Возле могилы моего отца – внушительная гранитная плита, воздвигнутая "Дочерьми Конфедерации" еще в 30-х годах, когда Соломон Дэвис был похоронен здесь в конфедератской военной форме, через семьдесят лет после завершения войны за независимость Юга. Дедушка Дэвис служил скаутом под началом Бедфорда Форреста, и получил ранение в битве под Силоамом. Он умер во времена расцвета "века джаза", а в груди его так и сидела картечина – как шар для гольфа, только из железа.

Могила отца – свежая, даже белым песком еще не посыпана, она пока простого темно-коричневого цвета разрытой земли, цвета земли на свежевспаханном поле.

Я касаюсь серого прямоугольника из известняка, на котором написано: ПЛEЗАНТ КУРТИС ДЭВИС.

Первое, что помню об отце: я еще маленький, подпрыгиваю рядом с ним, сидя на жестком сиденье нашего зеленого фургона. Этот фургон таскал крепкий, несокрушимый одноглазый мул, которого мы прозвали Рузвельтом. На дне вагона – высокая куча спелых, прогретых солнышком арбузов.

Мы обычно доезжали до главного окружного шоссе и располагались на обочине. Людям из машин, летевших по шоссе, мы предлагали арбузы – большие, темнозеленые, круглые, по четвертаку штука, а Рузвельт тем временем щипал полевые цветы у обочины.

Моя работа состояла в том, чтобы отсчитывать сдачу из сигарной коробки, пока отец помогал покупателю выбрать хороший арбуз – спелый, но не перезрелый. Он крепко постукивал пальцем по арбузам, пока не отыскивал тот, что был бы достаточно спел на звук.

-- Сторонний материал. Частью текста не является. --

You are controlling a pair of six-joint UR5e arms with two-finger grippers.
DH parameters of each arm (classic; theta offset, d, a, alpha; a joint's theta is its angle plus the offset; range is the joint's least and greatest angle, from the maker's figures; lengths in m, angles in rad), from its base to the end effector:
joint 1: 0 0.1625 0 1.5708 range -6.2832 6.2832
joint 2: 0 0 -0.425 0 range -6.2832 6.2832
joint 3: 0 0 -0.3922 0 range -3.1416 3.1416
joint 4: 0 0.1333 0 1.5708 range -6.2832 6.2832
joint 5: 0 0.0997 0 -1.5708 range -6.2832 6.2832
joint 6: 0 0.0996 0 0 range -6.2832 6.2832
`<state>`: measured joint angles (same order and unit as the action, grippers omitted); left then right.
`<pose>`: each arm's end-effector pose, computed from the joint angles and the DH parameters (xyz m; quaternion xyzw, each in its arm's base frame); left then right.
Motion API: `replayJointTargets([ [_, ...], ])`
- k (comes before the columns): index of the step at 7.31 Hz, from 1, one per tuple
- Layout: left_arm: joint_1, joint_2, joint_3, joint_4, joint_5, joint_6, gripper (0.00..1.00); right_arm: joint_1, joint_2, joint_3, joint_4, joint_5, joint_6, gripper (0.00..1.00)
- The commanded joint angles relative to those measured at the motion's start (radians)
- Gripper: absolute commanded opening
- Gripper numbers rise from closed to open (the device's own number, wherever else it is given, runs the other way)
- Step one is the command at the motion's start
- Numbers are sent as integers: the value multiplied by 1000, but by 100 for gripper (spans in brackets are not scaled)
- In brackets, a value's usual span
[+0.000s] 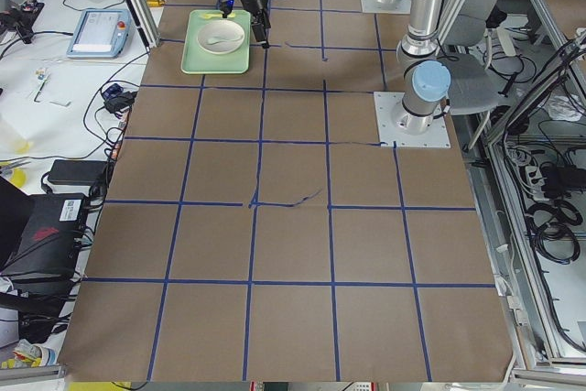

В конце рабочего дня отец подсчитывал деньги и выплачивал мне заработок. Отец любил говорить: "Даровой рубль дешев, наживной дорог".

У отца вечно не было денег, но его обветренное лицо несло отпечаток гордой и непоколебимой силы, которую придает верность земле. Когда по утрам они приходил будить меня ни свет ни заря, он всегда со смехом говорил: "От труда на земле в крови железа прибавляется!"